Fudayl b. İyâz kimdir? Hayatı ve eserleri hakkında bilgi: (ö. 187 / 803) Horasan’ın Fütüvvet ve melâmet anlayışının ilk temsilcilerinden biridir. Ailesi hakkındaki rivayetlerden Arap asıllı olduğu anlaşılmaktadır. Kaynakların verdiği bilgiye göre Fudayl gençliğinde Merv ile Ebîverd arasında eşkıyalık yapan bir çetenin reisiydi. Ancak basit şeylere tenezzül etmeyen mert bir kişiliğe sahipti. Âşık olduğu cariyenin evine girmek için duvara tırmandığı bir sırada içeride Kur’an okunuyordu. Bu arada duyduğu “İman edenlerin Allah’ı zikretme ve O’ndan inen Kur’an sebebiyle kalplerine ürperme zamanı hâlâ gelmedi mi?” (el-Hadîd 57/16) meâlindeki âyetten çok etkilendi ve “Evet yâ rabbi, o an geldi” diyerek oradan ayrıldı. Yaptıklarına tövbe edip kendini tamamen ibadete verdi. Daha sonra memleketini terk ederek Kûfe’ye gitti; burada Ebû Hanîfe, Süfyân Sevrî ve A’meş gibi âlimlerin meclislerine devam etti; otuz yıl ilim ve ibadetle meşgul oldu. Muharrem 187 (Ocak 803) tarihinde Mekke’de vefat etti.
Fudayl’in bazı söz ve davranışları onun fütüvvet ve melâmet anlayışının ilk temsilcilerinden biri olduğunu göstermektedir. Affetmeyi ve dostların kusurunu görmemeyi fütüvvet olarak tanımlayan Fudayl’e göre doğru mümin çok çalışan, kendi elinin emeğiyle geçinen, az konuşan, sözünde hikmet, susmasında düşünce, bakışında ibret ve işinde iyilik bulanan kişidir. Âbid, zâhid ve âlimlerin devlet adamlarından uzak durması gerektiğini söyler. Kendisi de Halife Hârun Reşid ile görüşmek istememiş, halifenin ısrarı üzerine görüşmeyi kabul etmek zorunda kalınca doğru bildiğini çekinmeden söylemiş ve verdiği ihsanı da reddetmiştir. Bununla birlikte devlet adamlarının âdil ve dürüst olmaları için dua etmekten de geri durmamıştır.

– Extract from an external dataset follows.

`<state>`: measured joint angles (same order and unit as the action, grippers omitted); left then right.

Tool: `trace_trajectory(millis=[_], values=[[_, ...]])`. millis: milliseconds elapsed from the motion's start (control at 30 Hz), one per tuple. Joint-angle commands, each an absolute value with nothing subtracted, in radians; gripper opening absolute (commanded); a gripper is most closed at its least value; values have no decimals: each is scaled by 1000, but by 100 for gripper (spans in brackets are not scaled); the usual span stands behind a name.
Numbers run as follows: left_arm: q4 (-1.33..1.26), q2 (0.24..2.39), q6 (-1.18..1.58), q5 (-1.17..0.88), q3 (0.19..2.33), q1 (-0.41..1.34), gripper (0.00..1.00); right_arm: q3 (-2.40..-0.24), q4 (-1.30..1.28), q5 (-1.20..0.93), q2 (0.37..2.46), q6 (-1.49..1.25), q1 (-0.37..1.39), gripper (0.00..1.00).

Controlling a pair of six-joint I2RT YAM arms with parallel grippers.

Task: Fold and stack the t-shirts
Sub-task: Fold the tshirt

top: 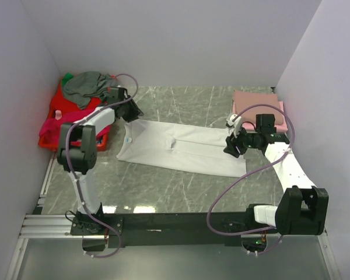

İlk dönem zâhid ve sûfîleri arasında zühd ve tak-vasıyla öne çıkan Fudayl, âhiret korkusu, günah endişesi ve Allah’a kavuşma iştiyakının doğurduğu hüzün gibi duygulardan dolayı sürekli gözyaşı dökmesiyle tanınır. Çevresindekilere ölümü, kabir hallerini ve âhiret azabını göz önünde bulundurmalarını tavsiye etmesi, Kur’an’ı gözyaşları içinde hüzünlü bir şekilde ağır ağır okuması ve bazan Kur’an dinlerken kendinden geçmesi onun bu özelliğiyle ilgilidir. İlim öğrenmenin, zahidâne yaşamanın ve Kur’an’ı ezberlemenin önemini vurgulayan Fudayl’a göre âlimlerin ve hâfızların (kurrâ) sultanlar başta olmak üzere hiç kimseye muhtaç olmaması, aksine herkesin onlara ihtiyaç duyması gerekir. Böyle olmayan hâfız ve âlimden uzak durulmalıdır. Çünkü bunlar sevdiklerini över, sevmediklerine de iftira ederler.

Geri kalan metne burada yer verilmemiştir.